A verbatim reproduction of the lines below, from the line containing "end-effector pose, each" through the line containing "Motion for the", both ends included, is the whole required output.

→ **INPUT DATA**:
┌──

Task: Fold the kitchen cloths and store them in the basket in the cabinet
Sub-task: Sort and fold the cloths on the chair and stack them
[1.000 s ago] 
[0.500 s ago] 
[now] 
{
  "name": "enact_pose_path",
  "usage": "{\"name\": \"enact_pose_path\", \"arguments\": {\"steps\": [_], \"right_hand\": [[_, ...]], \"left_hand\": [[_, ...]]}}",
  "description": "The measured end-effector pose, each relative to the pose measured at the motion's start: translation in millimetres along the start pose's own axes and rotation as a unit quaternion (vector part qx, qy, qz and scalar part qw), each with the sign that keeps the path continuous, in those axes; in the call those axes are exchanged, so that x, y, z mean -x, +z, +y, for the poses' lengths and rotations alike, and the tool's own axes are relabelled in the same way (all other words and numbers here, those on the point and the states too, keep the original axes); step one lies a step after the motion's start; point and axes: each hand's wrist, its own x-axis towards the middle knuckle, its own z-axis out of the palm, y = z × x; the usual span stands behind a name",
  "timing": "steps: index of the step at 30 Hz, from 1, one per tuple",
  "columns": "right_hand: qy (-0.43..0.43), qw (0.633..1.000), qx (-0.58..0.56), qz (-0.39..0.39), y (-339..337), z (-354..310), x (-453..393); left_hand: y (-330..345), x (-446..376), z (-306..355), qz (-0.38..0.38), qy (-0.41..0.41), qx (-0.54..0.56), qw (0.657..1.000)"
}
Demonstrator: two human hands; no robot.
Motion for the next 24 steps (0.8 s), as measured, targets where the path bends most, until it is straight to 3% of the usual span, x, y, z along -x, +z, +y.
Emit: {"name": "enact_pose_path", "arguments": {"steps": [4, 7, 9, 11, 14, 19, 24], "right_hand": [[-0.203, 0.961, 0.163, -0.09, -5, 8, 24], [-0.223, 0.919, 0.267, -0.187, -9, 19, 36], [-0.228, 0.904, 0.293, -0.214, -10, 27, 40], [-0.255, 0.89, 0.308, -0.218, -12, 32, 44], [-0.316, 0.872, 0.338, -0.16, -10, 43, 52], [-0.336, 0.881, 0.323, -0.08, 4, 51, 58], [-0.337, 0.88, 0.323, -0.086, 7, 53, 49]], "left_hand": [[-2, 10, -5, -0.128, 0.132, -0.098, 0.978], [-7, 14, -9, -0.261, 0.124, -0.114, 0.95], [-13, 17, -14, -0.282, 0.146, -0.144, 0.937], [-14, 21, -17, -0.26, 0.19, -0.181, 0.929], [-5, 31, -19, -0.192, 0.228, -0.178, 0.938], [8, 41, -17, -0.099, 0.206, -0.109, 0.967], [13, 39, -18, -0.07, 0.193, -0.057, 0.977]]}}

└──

→ **EXPECTED ANSWER**:
  "description": "The measured end-effector pose, each relative to the pose measured at the motion's start: translation in millimetres along the start pose's own axes and rotation as a unit quaternion (vector part qx, qy, qz and scalar part qw), each with the sign that keeps the path continuous, in those axes; in the call those axes are exchanged, so that x, y, z mean -x, +z, +y, for the poses' lengths and rotations alike, and the tool's own axes are relabelled in the same way (all other words and numbers here, those on the point and the states too, keep the original axes); step one lies a step after the motion's start; point and axes: each hand's wrist, its own x-axis towards the middle knuckle, its own z-axis out of the palm, y = z × x; the usual span stands behind a name",
  "timing": "steps: index of the step at 30 Hz, from 1, one per tuple",
  "columns": "right_hand: qy (-0.43..0.43), qw (0.633..1.000), qx (-0.58..0.56), qz (-0.39..0.39), y (-339..337), z (-354..310), x (-453..393); left_hand: y (-330..345), x (-446..376), z (-306..355), qz (-0.38..0.38), qy (-0.41..0.41), qx (-0.54..0.56), qw (0.657..1.000)"
}
Demonstrator: two human hands; no robot.
Motion for the next 24 steps (0.8 s), as measured, targets where the path bends most, until it is straight to 3% of the usual span, x, y, z along -x, +z, +y.

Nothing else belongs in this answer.